INSTRUCTIONS TO FOLLOW. Each line of the data is to be output verbatim, with the images removed.

DATASET EXTRACT.
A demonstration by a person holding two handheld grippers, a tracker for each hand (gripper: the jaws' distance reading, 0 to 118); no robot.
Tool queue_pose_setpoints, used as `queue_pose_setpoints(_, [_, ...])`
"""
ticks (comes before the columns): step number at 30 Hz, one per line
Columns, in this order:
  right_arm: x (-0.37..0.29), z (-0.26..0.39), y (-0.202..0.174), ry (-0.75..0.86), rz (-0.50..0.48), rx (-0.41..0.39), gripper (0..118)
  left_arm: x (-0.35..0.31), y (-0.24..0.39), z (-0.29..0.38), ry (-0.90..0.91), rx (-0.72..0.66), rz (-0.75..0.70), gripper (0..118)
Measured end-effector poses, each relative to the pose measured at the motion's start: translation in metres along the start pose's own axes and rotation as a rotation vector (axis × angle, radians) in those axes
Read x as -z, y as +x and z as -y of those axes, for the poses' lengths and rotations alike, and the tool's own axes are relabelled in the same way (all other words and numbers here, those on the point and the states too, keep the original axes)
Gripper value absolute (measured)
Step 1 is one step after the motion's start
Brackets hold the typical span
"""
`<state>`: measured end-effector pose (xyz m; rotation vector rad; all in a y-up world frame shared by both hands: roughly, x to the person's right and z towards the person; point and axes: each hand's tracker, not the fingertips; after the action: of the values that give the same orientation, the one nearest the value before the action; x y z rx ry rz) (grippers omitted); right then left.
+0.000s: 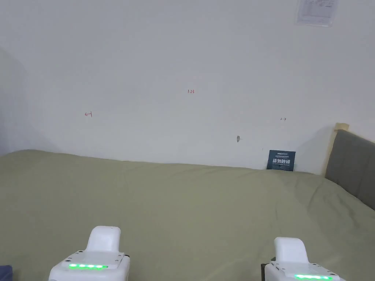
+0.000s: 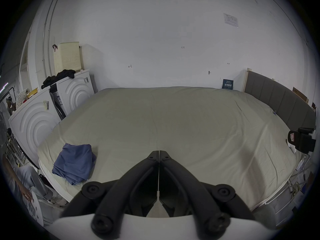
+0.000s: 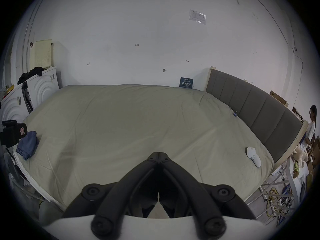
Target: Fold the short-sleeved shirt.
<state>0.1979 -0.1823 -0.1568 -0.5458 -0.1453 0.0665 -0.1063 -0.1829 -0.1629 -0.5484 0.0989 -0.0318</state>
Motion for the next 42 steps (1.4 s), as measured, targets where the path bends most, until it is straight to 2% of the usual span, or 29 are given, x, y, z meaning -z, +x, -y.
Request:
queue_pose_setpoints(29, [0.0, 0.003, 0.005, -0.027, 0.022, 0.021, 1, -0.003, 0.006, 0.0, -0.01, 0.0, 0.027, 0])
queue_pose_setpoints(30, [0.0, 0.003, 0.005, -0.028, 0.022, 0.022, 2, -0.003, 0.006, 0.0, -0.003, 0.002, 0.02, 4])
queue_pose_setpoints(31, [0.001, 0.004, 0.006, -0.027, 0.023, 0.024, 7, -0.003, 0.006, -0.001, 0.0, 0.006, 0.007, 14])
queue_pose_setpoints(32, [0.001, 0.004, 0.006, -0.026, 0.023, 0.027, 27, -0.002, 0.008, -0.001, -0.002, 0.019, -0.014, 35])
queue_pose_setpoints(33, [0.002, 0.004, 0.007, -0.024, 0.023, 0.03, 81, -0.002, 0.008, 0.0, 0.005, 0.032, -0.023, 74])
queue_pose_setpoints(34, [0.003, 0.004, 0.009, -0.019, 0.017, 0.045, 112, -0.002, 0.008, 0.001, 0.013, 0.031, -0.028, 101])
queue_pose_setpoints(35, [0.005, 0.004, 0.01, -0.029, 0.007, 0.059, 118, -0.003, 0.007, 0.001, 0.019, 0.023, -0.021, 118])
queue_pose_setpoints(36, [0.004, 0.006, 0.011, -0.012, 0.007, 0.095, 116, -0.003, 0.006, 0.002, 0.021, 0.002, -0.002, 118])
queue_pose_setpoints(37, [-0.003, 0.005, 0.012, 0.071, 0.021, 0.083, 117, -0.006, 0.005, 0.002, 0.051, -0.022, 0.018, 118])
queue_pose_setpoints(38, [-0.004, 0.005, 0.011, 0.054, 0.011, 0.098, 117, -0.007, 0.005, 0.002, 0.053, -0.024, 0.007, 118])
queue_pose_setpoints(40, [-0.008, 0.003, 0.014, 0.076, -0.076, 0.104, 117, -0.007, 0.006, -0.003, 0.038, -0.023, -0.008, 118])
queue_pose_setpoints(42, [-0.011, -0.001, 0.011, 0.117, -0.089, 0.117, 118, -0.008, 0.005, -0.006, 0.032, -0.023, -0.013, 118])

OUTPUT OF THE TASK.
A demonstration by a person holding two handheld grippers, a tracker for each hand (gripper: the jaws' distance reading, 0 to 118); no robot.
Tool queue_pose_setpoints, used as `queue_pose_setpoints(_, [_, ...])`
"""
ticks (comes before the columns): step number at 30 Hz, one per line
Columns, in this order:
  right_arm: x (-0.37..0.29), z (-0.26..0.39), y (-0.202..0.174), ry (-0.75..0.86), rz (-0.50..0.48), rx (-0.41..0.39), gripper (0..118)
  left_arm: x (-0.35..0.31), y (-0.24..0.39), z (-0.29..0.38), ry (-0.90..0.91), rx (-0.72..0.66), rz (-0.75..0.70), gripper (0..118)
Measured end-effector poses, each relative to the pose measured at the motion's start: translation in metres along the start pose's own axes and rotation as a rotation vector (axis × angle, radians) in those axes
Read x as -z, y as +x and z as -y of those axes, for the poses' lengths and rotations alike, and the tool's own axes are relabelled in the same way (all other words and numbers here, those on the point and the states too, keep the original axes)
Gripper value absolute (measured)
Step 1 is one step after the motion's start
Brackets hold the typical span
"""
`<state>`: measured end-effector pose (xyz m; rotation vector rad; all in a y-up world frame shared by both hands: roughly, x to the person's right and z towards the person; point and axes: each hand's tracker, not the fingertips; after the action: of the values that give the same orientation, the one nearest the value before the action; x y z rx ry rz) (grippers omitted); right then left.
+0.000s: 
+0.000s: 
+0.000s: 
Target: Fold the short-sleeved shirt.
<state>0.1979 -0.1823 -0.1568 -0.5458 -0.1453 0.0665 -0.1063 -0.1829 -0.1629 -0.5484 0.0989 -0.0318</state>
Motion for the next 42 steps (1.4 s), as measured, targets where the path bends most, until it is straight to 2% of the usual span, or 29 are given, x, y, z meaning -z, +x, -y.
Request:
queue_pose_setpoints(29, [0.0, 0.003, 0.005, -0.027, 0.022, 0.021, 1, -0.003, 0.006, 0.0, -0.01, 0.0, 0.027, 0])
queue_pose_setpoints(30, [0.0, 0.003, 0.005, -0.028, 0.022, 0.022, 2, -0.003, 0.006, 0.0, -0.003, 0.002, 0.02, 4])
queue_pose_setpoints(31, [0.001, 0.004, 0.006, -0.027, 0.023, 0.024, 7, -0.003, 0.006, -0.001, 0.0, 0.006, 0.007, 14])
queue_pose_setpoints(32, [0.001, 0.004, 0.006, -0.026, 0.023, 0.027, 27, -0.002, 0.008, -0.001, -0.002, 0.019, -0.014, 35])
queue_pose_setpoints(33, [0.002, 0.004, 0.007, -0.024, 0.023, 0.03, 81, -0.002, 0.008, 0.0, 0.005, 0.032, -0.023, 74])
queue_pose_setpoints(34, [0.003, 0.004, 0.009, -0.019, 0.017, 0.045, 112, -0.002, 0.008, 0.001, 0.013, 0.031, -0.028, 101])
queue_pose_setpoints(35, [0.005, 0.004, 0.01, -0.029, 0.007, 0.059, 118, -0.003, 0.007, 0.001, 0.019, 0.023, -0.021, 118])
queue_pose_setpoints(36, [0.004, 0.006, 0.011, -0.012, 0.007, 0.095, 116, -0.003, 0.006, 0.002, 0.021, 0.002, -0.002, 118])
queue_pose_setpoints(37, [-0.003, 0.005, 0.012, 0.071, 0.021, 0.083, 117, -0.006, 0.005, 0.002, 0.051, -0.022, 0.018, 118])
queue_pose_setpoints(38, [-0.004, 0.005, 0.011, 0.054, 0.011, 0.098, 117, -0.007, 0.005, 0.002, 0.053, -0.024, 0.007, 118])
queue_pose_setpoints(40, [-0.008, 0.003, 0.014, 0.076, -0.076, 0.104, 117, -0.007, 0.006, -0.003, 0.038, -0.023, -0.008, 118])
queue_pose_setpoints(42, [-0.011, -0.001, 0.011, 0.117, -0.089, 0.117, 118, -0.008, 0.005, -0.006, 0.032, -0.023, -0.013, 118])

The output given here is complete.